Dienstboten, die dem Großstädter die Einkäufe ins Haus bringen, wird es jedoch auch weiterhin geben – einen Bedarf nach dieser Dienstleistung gibt es ja. Die neuen Geschäftsmodelle wirken jedoch entschleunigt und bei näherer Betrachtung auch nicht sonderlich innovativ. So plant nun der tschechische Online-Supermarkt Knuspr den Markt in den deutschen Metropolen zu erobern. Anders als die Quick-Commerce-Anbieter beliefert Knuspr seine Kunden jedoch traditionell mit motorisierten Transporten, die die Ware auf riesigen, automatisierten Zentrallagern ihren Kunden auf fest geplanten Lieferrouten bringen. Das dauert dann nicht zehn Minuten, sondern je nach Wohnlage mehrere Stunden bis Tage – also im Grund das, was viele Supermarktketten ohnehin schon anbieten. Hinzu kommen höhere Liefergebühren und ein Mindestbestellwert; sich mal eben eine Tüte Chips von einem radelnden Niedriglöhner bringen zu lassen, gehört also – hoffentlich – der Vergangenheit an. Gut so.

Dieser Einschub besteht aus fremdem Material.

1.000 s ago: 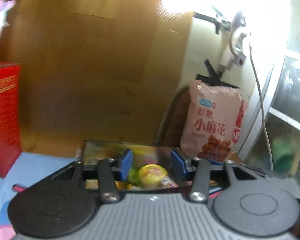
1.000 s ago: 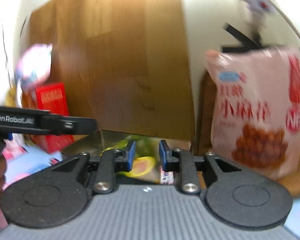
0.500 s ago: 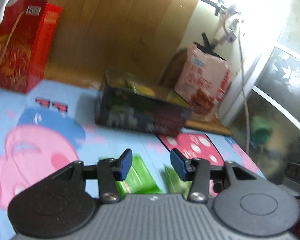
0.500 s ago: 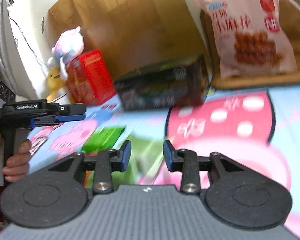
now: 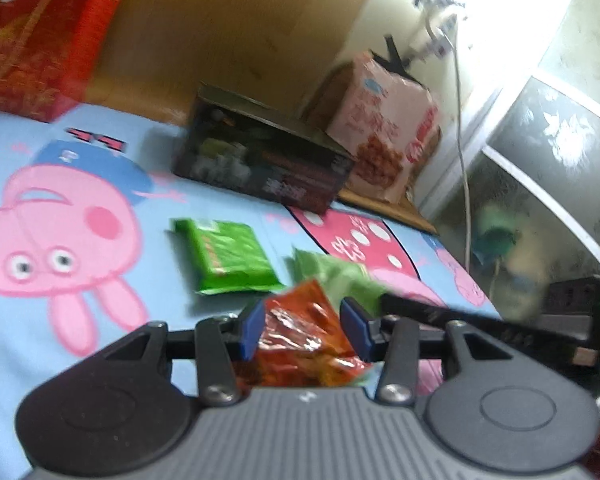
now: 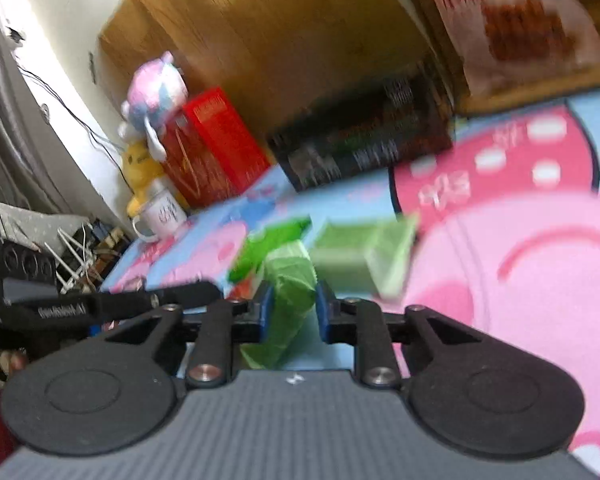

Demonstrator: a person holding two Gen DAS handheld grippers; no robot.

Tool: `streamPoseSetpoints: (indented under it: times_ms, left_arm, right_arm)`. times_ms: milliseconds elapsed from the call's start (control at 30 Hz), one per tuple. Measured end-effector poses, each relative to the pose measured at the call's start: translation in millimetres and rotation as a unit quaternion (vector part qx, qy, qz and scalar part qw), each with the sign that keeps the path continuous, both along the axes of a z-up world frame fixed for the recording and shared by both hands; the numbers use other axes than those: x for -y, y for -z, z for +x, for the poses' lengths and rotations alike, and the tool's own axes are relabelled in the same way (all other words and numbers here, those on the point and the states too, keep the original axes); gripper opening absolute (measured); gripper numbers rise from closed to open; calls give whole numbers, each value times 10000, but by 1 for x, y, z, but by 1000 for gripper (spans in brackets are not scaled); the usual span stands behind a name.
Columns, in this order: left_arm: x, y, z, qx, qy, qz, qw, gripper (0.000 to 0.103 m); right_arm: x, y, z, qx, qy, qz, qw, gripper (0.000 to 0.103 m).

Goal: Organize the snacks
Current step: 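Move both tools back over the sheet toward the pale green packet, then grasp the pale green packet with the right tool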

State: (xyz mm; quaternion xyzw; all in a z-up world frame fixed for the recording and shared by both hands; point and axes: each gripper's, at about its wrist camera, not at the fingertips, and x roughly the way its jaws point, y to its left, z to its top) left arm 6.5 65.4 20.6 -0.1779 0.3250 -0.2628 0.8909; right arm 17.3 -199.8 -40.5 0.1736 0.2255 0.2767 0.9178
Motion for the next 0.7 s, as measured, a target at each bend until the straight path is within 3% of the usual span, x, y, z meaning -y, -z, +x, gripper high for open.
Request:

Aber es ist auch nicht besser, sich den Großeinkauf nun vom transporterfahrenden Niedriglöhner bringen zu lassen. Was sich verschoben hat, ist jedoch die Einkommensschwelle, ab der man nun das zweifelhafte Privileg genießt, Niedriglöhner auszubeuten. Waren Gorillas und Co. auch städtischen Gering- und Normalverdienern zugänglich, konzentrieren sich Dienste wie Knuspr mit ihrem höherpreisigen Sortiment an hippen, regionalen und Bio-Artikeln eher an die wohlhabendere Klientel; die darf dann weiter ihrem Lifestyle auf dem Rücken prekärer Niedriglöhner frönen – wie schon zu Kaisers Zeiten.